● **What is required**: Write out all the data again, exactly as shown.

● **Raw data**:

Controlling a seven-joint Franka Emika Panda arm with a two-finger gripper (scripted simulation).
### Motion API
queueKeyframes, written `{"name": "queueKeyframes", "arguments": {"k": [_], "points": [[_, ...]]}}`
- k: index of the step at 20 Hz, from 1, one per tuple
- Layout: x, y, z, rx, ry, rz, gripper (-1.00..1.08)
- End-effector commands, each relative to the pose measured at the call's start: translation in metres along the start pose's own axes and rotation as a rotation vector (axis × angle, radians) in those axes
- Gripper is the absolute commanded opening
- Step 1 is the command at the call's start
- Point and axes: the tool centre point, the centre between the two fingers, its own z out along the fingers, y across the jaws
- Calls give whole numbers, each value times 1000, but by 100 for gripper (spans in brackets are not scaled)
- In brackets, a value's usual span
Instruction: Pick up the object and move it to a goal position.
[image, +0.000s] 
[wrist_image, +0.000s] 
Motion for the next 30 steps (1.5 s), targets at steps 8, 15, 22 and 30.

● **Result for this exercise**:
Controlling a seven-joint Franka Emika Panda arm with a two-finger gripper (scripted simulation).
### Motion API
queueKeyframes, written `{"name": "queueKeyframes", "arguments": {"k": [_], "points": [[_, ...]]}}`
- k: index of the step at 20 Hz, from 1, one per tuple
- Layout: x, y, z, rx, ry, rz, gripper (-1.00..1.08)
- End-effector commands, each relative to the pose measured at the call's start: translation in metres along the start pose's own axes and rotation as a rotation vector (axis × angle, radians) in those axes
- Gripper is the absolute commanded opening
- Step 1 is the command at the call's start
- Point and axes: the tool centre point, the centre between the two fingers, its own z out along the fingers, y across the jaws
- Calls give whole numbers, each value times 1000, but by 100 for gripper (spans in brackets are not scaled)
- In brackets, a value's usual span
Instruction: Pick up the object and move it to a goal position.
[image, +0.000s] 
[wrist_image, +0.000s] 
Motion for the next 30 steps (1.5 s), targets at steps 8, 15, 22 and 30.

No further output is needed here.